The problem — Each line below from the one containing "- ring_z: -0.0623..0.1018" through the one containing "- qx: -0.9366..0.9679" is to be given again exactly, and no line outside that span.

Data provided —
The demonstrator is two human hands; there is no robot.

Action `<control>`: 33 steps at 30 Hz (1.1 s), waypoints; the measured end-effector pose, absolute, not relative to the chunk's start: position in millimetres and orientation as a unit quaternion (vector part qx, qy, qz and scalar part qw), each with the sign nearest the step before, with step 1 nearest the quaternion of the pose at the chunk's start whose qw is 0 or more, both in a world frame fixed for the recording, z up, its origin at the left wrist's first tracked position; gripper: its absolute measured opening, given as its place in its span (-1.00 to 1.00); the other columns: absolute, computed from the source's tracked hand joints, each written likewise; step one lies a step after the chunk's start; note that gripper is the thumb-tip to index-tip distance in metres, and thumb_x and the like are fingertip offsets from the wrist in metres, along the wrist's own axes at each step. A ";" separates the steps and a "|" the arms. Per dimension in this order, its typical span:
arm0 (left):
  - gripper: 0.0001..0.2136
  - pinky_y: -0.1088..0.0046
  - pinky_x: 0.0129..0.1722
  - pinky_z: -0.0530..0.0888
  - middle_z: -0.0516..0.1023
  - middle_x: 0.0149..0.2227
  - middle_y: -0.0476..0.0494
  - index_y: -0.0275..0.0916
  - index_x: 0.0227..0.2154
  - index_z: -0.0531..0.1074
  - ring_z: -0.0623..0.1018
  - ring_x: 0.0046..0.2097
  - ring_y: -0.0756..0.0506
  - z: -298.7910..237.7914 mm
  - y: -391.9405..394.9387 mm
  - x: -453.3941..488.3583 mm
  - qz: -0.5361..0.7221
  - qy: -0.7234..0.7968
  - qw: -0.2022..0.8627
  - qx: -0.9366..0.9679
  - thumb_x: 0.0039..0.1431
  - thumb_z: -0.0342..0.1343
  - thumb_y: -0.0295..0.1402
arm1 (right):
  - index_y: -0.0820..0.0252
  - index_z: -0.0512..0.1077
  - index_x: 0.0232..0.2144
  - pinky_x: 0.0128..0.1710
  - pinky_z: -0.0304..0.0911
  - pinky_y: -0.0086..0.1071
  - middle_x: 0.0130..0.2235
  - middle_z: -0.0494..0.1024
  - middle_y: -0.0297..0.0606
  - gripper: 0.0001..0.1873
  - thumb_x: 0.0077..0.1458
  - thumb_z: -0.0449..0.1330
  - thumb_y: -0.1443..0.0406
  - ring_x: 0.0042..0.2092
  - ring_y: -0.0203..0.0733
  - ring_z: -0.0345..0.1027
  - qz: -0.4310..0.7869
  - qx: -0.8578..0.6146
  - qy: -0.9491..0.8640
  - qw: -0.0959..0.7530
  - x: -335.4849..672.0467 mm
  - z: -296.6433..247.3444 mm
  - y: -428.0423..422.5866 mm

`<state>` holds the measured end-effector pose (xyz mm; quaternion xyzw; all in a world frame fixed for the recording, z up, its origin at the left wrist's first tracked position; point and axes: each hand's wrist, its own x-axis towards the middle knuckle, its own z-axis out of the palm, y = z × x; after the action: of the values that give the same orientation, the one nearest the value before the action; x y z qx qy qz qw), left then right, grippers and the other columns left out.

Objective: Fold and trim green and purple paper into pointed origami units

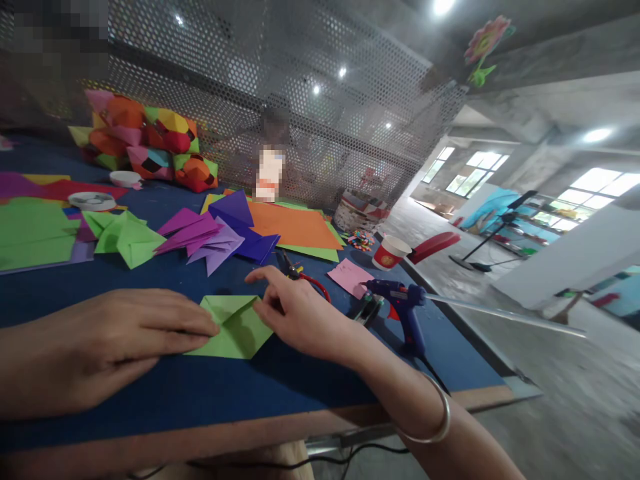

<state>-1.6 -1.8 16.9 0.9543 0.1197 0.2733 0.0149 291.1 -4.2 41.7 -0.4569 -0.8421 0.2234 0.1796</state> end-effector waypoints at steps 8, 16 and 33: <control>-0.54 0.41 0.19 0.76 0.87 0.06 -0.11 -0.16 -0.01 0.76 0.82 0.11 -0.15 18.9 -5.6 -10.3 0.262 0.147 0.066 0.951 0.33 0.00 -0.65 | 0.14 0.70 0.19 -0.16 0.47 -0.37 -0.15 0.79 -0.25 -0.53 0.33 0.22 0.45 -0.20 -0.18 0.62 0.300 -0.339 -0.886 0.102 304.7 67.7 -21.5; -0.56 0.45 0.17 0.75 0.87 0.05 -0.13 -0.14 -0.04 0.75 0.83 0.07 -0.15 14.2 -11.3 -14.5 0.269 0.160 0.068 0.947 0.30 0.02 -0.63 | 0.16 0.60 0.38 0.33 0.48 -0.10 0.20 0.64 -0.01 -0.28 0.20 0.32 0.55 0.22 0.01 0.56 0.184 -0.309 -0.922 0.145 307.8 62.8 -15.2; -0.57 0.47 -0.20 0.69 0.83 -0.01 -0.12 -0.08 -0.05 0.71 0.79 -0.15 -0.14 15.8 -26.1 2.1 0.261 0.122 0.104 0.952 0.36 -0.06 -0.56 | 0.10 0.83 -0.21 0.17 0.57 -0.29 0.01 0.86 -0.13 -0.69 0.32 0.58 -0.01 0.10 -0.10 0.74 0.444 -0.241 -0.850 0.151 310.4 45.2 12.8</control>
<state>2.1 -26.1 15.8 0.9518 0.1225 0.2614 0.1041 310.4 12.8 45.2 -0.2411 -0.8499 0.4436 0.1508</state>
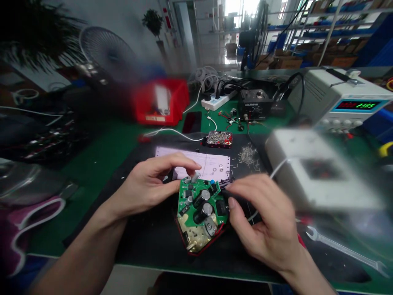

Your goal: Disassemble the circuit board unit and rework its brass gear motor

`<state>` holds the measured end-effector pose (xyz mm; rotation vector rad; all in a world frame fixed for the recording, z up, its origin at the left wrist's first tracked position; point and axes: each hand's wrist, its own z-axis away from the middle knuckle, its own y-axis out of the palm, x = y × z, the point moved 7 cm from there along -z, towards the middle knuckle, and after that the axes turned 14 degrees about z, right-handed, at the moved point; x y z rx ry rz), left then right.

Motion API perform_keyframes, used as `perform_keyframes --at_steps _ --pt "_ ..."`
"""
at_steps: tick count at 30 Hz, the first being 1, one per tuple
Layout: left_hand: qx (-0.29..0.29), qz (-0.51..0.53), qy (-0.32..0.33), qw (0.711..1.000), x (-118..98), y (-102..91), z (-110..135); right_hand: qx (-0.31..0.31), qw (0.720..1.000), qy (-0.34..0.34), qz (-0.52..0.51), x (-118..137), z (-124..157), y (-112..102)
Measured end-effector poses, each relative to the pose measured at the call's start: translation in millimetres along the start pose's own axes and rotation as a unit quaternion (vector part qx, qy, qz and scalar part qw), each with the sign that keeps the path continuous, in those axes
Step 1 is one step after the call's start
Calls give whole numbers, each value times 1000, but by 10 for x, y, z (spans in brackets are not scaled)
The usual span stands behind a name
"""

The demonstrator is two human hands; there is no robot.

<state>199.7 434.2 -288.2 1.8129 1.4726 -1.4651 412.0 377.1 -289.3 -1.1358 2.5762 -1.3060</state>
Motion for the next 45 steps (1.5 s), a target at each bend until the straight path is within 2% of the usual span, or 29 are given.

Answer section —
  - ring_z: -0.0623..0.1018
  - ring_x: 0.0046..0.2097
  - ring_y: -0.0756..0.0506
  - z: -298.7910..237.7914 mm
  - y: -391.9405..394.9387 mm
  - x: -453.3941..488.3583 mm
  - qz: -0.5361..0.7221
  - qy: -0.7234..0.7968
  - qw: -0.2022..0.8627
  - qx: -0.9366..0.9679

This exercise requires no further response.